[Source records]
******

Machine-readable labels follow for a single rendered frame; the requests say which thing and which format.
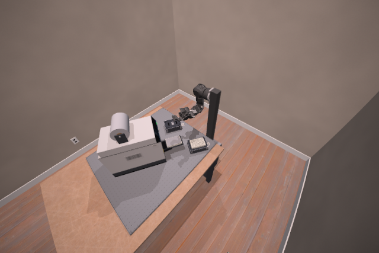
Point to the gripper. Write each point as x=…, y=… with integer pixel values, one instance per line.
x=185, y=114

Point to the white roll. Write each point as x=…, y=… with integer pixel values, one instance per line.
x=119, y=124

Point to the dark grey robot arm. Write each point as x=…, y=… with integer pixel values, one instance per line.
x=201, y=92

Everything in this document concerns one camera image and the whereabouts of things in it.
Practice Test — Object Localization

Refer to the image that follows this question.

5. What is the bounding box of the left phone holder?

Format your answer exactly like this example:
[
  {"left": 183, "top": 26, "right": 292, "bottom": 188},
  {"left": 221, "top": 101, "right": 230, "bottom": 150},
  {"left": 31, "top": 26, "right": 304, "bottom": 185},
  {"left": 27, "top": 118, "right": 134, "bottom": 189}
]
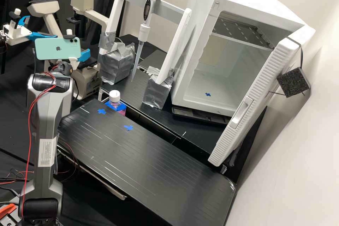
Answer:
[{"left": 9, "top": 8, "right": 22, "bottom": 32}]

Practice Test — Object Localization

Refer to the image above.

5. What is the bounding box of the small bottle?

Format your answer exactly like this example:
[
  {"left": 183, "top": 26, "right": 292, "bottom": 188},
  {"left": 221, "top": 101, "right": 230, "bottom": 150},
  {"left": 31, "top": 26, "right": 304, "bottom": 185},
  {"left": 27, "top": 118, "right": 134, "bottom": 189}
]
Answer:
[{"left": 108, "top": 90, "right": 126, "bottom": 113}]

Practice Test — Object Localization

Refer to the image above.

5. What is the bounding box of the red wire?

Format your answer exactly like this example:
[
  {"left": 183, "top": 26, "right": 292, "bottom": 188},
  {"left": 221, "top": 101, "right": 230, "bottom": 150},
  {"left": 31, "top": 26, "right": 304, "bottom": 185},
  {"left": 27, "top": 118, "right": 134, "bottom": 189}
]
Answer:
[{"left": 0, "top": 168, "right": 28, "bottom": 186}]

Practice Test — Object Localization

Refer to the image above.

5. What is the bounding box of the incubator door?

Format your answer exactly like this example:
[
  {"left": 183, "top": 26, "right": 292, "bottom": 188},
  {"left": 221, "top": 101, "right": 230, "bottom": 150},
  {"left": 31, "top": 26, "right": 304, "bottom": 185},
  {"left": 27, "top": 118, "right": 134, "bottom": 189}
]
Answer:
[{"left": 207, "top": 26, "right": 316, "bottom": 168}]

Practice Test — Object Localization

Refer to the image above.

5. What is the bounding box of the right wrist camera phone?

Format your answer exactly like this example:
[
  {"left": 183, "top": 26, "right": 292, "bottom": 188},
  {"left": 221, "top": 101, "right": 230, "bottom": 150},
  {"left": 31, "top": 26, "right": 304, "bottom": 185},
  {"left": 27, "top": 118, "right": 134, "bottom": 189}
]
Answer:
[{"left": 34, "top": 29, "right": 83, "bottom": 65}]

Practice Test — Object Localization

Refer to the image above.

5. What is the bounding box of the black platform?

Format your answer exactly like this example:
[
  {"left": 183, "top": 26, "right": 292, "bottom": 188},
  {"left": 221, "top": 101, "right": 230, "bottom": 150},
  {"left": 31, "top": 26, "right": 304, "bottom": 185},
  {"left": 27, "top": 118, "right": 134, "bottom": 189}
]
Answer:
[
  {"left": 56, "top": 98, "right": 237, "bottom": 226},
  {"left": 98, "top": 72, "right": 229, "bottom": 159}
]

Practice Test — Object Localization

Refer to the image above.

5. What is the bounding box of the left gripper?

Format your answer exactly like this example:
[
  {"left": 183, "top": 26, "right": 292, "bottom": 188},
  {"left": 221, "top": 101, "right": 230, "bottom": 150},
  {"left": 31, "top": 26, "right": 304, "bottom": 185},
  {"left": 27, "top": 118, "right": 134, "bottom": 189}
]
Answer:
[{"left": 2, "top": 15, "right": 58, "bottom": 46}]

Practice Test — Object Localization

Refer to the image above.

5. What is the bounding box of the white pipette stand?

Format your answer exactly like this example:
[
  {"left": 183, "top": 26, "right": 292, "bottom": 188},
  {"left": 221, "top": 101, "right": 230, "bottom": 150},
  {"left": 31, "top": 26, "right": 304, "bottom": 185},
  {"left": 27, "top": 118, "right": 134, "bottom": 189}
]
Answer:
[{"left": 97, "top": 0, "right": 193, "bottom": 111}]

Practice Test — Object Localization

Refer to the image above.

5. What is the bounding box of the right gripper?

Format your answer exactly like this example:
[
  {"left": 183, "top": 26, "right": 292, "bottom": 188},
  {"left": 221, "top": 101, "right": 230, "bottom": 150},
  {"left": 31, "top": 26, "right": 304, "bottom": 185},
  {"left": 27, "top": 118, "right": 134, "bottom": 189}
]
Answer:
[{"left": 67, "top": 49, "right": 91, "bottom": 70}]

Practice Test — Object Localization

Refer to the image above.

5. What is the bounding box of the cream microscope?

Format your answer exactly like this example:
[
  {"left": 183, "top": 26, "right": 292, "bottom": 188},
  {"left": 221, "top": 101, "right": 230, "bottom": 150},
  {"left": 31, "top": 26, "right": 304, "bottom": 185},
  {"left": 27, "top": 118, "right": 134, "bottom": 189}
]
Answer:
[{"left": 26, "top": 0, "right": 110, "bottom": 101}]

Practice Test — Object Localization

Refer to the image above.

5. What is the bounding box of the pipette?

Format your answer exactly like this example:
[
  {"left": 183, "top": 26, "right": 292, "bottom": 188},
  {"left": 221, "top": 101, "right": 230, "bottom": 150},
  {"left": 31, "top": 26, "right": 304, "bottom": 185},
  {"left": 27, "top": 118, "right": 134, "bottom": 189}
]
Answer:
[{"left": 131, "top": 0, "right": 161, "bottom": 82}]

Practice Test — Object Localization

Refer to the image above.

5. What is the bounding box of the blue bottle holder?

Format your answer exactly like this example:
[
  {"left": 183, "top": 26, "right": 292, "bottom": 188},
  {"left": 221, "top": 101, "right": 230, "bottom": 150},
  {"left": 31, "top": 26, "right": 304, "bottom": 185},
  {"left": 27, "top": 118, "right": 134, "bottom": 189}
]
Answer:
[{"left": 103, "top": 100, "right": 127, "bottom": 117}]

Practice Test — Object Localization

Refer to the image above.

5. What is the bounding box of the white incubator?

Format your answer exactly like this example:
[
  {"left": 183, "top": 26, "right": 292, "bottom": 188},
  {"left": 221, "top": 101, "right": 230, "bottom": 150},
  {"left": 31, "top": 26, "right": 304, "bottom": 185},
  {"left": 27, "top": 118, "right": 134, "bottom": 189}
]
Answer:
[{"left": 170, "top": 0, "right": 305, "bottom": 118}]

******

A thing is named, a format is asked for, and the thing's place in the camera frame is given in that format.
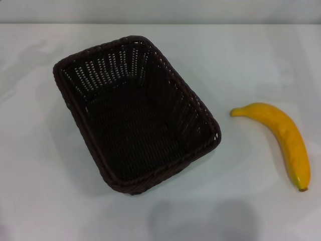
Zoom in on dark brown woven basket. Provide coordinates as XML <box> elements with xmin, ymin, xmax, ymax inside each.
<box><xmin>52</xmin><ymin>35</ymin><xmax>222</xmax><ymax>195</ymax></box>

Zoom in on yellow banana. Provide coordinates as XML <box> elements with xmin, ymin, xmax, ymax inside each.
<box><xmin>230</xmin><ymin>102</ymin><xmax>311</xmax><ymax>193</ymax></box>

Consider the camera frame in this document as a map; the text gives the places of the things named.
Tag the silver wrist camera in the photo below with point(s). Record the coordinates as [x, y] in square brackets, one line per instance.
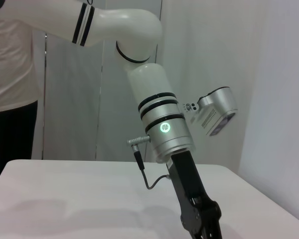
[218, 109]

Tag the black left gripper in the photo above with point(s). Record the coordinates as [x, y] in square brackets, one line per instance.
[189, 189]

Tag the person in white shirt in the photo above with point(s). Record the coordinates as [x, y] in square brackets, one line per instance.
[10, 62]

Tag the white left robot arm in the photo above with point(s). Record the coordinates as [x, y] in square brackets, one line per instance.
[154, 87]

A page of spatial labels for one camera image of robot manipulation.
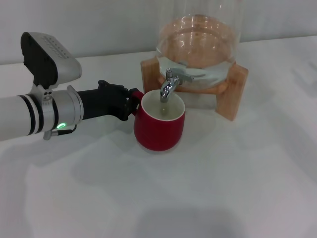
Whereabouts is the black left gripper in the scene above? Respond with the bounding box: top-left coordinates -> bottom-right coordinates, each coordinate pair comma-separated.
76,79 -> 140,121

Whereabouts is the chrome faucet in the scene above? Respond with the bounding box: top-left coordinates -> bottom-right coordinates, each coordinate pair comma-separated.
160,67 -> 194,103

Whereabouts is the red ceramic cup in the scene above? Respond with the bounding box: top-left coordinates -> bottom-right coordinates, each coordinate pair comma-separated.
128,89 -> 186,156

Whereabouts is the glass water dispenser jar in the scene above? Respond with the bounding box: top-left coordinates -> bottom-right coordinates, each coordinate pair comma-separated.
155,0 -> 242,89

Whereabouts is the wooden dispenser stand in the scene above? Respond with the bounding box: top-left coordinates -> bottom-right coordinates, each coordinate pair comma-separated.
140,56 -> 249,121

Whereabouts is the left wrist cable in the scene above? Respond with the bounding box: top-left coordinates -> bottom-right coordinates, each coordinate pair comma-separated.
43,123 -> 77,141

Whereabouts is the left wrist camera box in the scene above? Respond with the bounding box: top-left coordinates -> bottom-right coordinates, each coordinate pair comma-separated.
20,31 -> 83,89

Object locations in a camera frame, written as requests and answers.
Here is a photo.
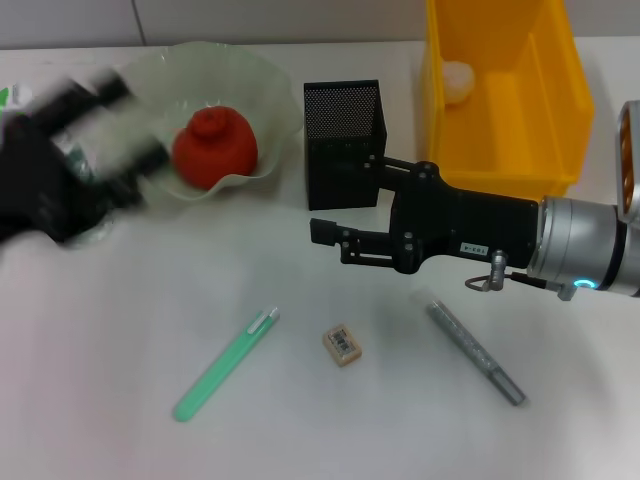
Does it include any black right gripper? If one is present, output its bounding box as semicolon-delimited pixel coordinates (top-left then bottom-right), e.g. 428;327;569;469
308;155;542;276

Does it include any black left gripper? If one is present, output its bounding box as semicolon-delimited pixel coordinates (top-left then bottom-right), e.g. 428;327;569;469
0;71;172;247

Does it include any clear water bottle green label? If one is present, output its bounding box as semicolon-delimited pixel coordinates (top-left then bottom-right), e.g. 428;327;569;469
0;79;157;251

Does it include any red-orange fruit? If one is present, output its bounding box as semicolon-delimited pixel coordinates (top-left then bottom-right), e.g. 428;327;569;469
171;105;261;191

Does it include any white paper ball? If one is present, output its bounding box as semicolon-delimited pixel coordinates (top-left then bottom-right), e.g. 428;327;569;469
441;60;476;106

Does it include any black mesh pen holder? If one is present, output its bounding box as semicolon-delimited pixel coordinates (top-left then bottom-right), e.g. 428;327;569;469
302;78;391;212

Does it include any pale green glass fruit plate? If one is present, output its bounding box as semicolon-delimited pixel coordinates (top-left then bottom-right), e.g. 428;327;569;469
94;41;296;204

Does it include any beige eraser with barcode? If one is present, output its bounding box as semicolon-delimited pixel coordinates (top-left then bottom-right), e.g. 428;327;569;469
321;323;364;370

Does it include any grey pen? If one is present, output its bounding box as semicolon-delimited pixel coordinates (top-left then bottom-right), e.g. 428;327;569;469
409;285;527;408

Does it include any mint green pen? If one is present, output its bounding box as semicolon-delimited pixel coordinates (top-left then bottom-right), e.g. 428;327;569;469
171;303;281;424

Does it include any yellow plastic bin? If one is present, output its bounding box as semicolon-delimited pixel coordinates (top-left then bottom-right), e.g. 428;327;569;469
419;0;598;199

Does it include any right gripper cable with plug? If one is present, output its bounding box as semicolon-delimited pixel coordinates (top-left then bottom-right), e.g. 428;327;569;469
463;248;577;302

******

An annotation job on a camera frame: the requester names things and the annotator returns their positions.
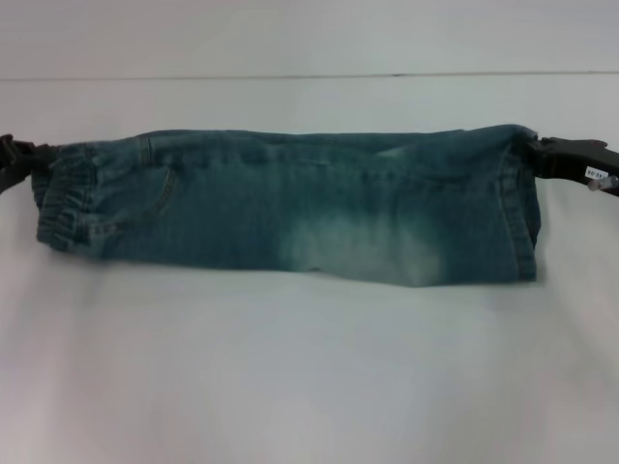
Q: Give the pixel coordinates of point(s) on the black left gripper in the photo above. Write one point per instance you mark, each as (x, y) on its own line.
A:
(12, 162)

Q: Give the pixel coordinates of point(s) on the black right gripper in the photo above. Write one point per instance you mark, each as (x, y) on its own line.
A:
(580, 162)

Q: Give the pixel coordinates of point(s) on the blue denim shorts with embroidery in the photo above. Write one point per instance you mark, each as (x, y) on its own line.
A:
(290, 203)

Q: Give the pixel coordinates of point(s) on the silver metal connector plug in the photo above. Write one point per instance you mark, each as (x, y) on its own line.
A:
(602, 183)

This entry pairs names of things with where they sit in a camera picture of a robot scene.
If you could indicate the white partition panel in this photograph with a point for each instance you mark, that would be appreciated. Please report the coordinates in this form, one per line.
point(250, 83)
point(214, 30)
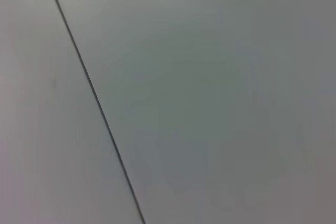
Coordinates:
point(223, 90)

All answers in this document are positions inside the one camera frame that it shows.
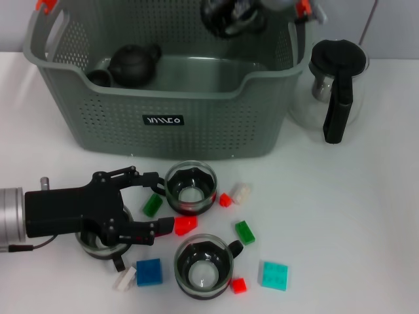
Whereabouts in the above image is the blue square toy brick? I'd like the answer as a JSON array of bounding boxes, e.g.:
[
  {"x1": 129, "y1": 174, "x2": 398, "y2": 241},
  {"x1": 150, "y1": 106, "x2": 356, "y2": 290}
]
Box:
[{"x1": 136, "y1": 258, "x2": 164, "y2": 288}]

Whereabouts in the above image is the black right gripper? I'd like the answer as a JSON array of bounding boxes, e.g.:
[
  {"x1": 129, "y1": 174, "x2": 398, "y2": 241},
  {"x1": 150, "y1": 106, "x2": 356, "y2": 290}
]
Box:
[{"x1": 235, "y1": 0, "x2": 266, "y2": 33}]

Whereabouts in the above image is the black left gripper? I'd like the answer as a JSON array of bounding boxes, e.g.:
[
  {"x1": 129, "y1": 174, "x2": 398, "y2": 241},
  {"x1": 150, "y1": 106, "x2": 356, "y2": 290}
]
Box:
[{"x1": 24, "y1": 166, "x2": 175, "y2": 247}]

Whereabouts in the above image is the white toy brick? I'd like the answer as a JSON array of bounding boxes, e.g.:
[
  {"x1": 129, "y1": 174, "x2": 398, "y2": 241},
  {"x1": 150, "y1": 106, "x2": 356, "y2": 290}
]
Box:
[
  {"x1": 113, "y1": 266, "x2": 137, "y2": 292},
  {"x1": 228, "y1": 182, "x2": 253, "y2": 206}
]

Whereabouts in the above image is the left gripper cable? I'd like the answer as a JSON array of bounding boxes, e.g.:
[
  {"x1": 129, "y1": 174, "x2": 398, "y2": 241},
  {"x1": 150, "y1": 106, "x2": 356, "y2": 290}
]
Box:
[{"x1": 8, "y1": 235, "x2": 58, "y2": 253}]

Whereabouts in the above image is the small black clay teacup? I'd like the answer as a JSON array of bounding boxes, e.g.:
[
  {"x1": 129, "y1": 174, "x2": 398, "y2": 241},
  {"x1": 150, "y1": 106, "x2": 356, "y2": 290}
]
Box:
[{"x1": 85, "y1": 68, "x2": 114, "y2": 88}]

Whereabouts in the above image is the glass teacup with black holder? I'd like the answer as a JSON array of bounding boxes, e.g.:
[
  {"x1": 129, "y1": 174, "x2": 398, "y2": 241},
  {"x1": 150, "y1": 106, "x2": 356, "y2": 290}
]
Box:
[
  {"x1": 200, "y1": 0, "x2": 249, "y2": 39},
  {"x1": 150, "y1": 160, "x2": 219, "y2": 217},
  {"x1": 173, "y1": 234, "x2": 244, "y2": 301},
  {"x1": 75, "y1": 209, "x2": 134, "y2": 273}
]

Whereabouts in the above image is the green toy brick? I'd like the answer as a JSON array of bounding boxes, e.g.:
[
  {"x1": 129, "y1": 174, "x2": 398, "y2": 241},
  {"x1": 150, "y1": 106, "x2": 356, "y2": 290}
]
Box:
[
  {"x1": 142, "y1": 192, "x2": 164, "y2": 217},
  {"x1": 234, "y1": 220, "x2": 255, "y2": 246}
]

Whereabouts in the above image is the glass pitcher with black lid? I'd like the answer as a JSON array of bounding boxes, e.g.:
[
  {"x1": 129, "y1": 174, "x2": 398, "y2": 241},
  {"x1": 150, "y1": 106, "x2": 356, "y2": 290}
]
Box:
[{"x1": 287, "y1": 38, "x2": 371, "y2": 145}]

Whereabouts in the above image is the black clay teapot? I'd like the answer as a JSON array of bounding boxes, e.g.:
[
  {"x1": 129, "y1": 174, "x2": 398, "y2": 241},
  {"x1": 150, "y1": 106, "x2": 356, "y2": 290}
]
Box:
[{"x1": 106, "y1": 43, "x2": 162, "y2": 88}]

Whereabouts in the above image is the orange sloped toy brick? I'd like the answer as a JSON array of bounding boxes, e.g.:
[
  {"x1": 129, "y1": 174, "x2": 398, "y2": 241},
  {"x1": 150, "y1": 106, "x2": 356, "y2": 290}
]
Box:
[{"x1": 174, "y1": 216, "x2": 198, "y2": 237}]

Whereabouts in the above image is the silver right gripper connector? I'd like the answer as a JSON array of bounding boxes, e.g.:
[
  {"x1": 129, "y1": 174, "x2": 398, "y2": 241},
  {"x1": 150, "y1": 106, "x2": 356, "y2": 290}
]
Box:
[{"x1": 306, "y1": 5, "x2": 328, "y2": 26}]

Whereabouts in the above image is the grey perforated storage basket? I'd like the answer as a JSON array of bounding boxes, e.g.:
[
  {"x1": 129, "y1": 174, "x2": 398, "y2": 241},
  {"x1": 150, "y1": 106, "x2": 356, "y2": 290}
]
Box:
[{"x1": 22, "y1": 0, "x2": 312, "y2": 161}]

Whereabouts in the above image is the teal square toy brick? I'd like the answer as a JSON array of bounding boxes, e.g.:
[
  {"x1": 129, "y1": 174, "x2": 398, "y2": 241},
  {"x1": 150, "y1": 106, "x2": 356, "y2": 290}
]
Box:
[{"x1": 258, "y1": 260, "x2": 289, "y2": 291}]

******

WHAT THE TASK ASKS
Lines holding the word "incubator" should be copied from the entries above.

ANSWER AREA
5. What is the bounding box of the incubator door?
5. What is the bounding box of the white incubator?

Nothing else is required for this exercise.